Avrei voluto avere con me la macchina fotografica per poter ritrarre quell’elenco infinito, arido e agghiacciante come una lapide commemorativa di soldati caduti per la patria, e ragionarci sopra. Nella mia memoria, in questo momento, oltre ai pluricitati Tondelli e Busi, sopravvivono solo i nomi di Carlo Sgorlon e Daniele Del Giudice. Ah, già, dimenticavo: c’era anche Lara Cardella, con Volevo i pantaloni.

venerdì 3 settembre 2010

Mama Bea Tekielski


L'unico acquisto di rilievo fatto a Londra - da Intoxica, 231 Portobello Road - è una bellissima copia in vinile dell'opera prima di Mama Bea Tekielski.
Mi ero dimenticata di Mama Bea. E dire che l'avevo amata moltissimo ai tempi di
Le Chaos, disco acquistato in occasione di un qualche festival dell'Unità - era ancora il tempo in cui si diceva festival - e rapidamente imparato a memoria. Adoravo la grinta di Mama Bea, la voce immensa dalle mille sfumature, il timbro roco, cosi' profondamente francese, che si apriva volentieri alla sperimentazione, ad un genere di avanguardia che non smetteva mai di rifarsi al rock e alla tradizione.
Je cherche un pays, album d'esordio del 1971, sembra essere l'unico lavoro di Mama Bea ad essere stato ristampato in cd. È il solito problema degli artisti troppo geniali per essere etichettati: ciò che appare inclassificabile viene semplicemente rimosso dagli scaffali dei negozi. Problema risolto alla radice.
Qui c'è la possibilità di farsi un'idea del disco, anche se la qualità audio non rende giustizia ad un lavoro eccellente ed estremamente raffinato per quanto riguarda sia la composizione che gli arrangiamenti: la più classica tradizione francese viene immersa in un sound tipicamente progressive (vedi l'abbondante ricorso al flauto) e su tutto spicca la personalità di Beatrice Tekielski, autrice e interprete singolarissima. Da riscoprire assolutamente.

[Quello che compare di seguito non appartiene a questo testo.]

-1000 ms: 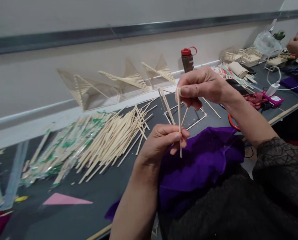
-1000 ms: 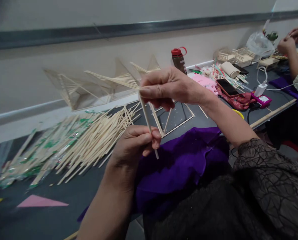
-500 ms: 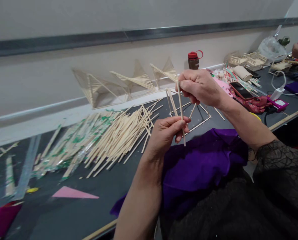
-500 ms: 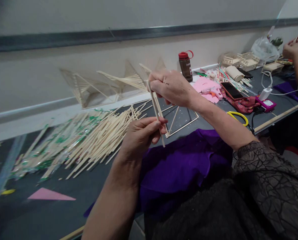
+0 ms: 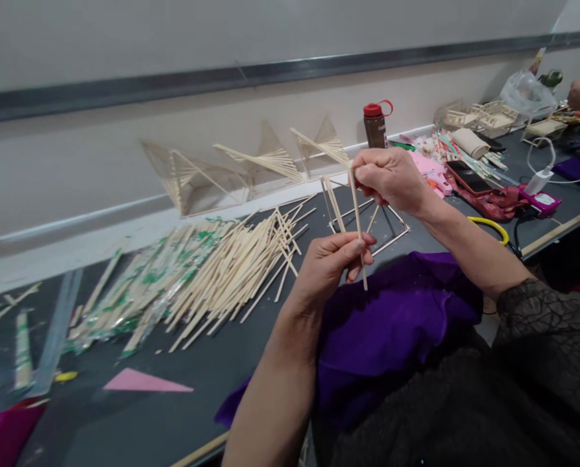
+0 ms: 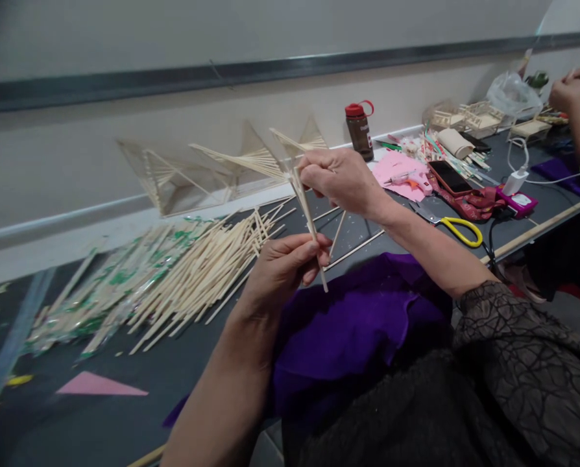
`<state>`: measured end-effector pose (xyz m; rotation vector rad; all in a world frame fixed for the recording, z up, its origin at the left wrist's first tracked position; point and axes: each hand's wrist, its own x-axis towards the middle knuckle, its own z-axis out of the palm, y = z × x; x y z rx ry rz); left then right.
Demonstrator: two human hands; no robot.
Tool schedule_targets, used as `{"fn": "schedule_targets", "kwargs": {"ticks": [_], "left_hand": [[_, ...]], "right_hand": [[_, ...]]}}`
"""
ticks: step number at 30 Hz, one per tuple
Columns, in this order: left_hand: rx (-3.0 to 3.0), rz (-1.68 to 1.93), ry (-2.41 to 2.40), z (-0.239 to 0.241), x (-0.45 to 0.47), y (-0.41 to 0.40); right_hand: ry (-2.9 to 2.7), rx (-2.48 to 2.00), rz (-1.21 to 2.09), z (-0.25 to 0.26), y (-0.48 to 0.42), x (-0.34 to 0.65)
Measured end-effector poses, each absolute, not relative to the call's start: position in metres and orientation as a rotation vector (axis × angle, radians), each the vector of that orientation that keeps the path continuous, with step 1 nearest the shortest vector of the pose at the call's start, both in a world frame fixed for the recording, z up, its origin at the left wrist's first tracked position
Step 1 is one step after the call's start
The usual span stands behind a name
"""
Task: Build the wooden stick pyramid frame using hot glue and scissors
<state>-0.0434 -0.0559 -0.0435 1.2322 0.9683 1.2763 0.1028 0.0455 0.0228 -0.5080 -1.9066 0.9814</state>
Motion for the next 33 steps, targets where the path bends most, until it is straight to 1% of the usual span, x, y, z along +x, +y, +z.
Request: {"fn": "schedule_targets", "kwargs": {"ticks": [9, 14, 17, 26, 33], "left_hand": [[1.088, 1.205, 0.805, -0.039, -0.046, -0.06], [1.051, 1.28, 0.774, -0.04, -0.049, -0.058], [1.044, 1.315, 0.782, -0.04, -0.051, -0.058], [1.121, 1.254, 0.983, -0.045, -0.047, -0.054], [1.33, 1.374, 1.278, -0.054, -0.044, -0.047]], "right_hand": [[-1.571, -0.317, 1.512, 0.002, 0.049, 0.085], [-1.479, -0.345, 1.751, -0.009, 0.049, 0.077], [-1.444, -0.425, 1.741, -0.011, 0.049, 0.077], [-1.403, -0.477, 1.472, -0.004, 0.048, 0.091], [-1.417, -0.513, 1.592, -0.004, 0.054, 0.095]]}}
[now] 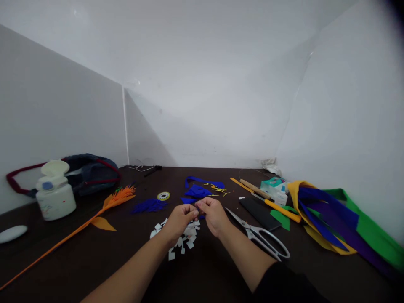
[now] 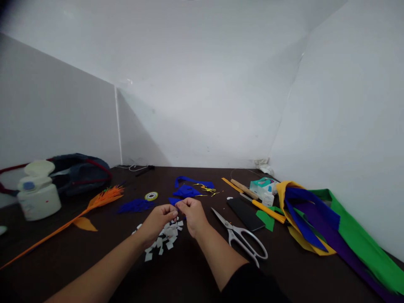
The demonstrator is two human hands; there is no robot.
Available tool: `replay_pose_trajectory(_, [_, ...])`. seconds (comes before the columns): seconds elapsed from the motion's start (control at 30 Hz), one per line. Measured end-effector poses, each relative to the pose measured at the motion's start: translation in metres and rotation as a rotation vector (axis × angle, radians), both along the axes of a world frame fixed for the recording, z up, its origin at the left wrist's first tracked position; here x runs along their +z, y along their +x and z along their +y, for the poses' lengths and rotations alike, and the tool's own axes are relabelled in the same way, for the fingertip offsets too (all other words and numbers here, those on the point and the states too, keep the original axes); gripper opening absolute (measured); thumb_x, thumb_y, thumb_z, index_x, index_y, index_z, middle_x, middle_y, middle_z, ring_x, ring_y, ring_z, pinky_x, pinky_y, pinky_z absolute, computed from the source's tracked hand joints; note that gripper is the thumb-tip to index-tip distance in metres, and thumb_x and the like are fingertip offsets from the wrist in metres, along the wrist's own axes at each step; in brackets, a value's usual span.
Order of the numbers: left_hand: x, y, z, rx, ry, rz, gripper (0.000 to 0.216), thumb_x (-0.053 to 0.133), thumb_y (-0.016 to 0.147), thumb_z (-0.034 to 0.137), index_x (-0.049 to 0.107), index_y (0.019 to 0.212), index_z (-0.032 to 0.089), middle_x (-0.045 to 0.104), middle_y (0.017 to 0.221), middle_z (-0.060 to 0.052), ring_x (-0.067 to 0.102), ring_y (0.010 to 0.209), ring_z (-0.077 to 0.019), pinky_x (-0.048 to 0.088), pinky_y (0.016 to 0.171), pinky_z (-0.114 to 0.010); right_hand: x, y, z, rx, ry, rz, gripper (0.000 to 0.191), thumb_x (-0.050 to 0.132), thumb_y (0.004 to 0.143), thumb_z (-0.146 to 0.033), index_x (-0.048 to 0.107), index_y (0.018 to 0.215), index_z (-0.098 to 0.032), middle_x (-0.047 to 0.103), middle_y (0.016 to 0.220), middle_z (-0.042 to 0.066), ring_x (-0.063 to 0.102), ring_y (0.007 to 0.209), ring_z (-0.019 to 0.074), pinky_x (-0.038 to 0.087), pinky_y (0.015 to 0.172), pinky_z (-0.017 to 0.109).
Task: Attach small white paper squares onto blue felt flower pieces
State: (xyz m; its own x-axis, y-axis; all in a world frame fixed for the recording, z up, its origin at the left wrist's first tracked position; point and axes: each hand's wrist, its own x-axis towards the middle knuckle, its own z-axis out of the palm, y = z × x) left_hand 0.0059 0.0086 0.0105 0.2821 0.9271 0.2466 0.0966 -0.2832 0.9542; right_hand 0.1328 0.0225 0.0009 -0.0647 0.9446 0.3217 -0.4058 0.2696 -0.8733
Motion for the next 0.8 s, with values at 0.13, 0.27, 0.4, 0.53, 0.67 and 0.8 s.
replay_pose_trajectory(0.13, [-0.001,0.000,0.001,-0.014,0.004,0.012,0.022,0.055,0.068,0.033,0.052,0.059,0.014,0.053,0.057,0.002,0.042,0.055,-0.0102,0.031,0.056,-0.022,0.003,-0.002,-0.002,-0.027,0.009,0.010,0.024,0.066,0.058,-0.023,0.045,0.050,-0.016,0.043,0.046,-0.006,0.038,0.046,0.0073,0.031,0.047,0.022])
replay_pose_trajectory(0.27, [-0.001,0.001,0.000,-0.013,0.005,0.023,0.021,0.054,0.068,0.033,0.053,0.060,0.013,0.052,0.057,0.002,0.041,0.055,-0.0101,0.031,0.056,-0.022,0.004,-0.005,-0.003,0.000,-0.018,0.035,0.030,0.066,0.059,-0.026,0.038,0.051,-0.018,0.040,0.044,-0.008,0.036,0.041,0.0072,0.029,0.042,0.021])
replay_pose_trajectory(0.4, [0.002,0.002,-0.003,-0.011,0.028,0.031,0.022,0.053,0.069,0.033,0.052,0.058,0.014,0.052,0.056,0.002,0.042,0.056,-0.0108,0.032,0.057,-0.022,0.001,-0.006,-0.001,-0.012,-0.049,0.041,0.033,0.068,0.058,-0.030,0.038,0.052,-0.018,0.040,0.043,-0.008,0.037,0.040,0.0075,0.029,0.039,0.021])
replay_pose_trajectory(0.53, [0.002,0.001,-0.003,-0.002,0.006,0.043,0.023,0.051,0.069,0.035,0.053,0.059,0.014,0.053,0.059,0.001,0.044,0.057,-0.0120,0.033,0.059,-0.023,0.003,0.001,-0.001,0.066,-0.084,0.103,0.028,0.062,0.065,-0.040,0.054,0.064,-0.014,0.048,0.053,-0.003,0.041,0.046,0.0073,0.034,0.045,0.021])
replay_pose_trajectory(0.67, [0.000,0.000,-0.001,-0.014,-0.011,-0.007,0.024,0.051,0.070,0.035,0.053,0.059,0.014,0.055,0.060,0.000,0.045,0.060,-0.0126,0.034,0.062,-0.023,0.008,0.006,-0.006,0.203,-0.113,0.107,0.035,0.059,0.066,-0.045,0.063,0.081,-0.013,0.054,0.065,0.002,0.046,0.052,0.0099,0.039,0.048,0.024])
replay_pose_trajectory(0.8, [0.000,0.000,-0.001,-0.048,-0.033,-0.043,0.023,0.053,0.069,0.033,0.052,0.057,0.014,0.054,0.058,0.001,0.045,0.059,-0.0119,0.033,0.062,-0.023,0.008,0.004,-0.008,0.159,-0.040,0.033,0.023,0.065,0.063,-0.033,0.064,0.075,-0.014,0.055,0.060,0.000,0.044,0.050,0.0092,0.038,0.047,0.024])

mercoledì 1 settembre 2010

Settembre

Vegetazione rigogliosa, non il minimo accenno d’autunno e parecchi esempi di imbecillità umana. Così inizia il mese che più detesto, con profili smaglianti ed evidenti segni di declino.
Con saggio realismo, invece, gli uccelli hanno preso a darsi appuntamento sui cavi dell’alta tensione: stazionano a distanza regolare, estremamente sicuri di sé. Catene dentate, onde di filo spinato sembrano legare un traliccio all’altro. Un esercito che s’appresta a sgomberare con gran soddisfazione, si direbbe.
Ovunque è un tripudio d’estate apparente e cieli cristallini, ma il calendario dedicato a Vermeer offre una malinconica veduta di Delft. Inevitabile la grande abbondanza di giallo in primo piano.
“Qualsiasi colore tranne il giallo” raccomando ogni volta che faccio preparare i fiori per la tomba di mio fratello.
“Eh però, il giallo…” sospira il fiorista con rammarico “sapesse come risolve, il giallo…” aggiunge nella speranza di convertirmi.
A pensarci bene la mia è una presa di posizione bell’e buona, perché è vero che in generale il giallo mi provoca una sensazione quasi fisica di disagio, però trovo che le varianti più tenui possano rivelarsi estremamente eleganti, soprattutto se accostate al nero. E mi guardo bene dal dire al fiorista che sì, effettivamente, un po’ di giallo lo potrei anche tollerare, considerato che mio fratello era daltonico e si divertiva a farmi ridere come una pazza indicandomi un rosso smagliante per chiedermi se fosse blu.
La mia, in fondo, è un’ostinazione dura come un dolore, come un ricordo che si vuole difendere a tutti i costi.
Ma non c'è niente da fare: settembre per me è un mese giallo, di un giallo che non riesco a guardare senza stare male. Per questo spero sempre che passi in fretta.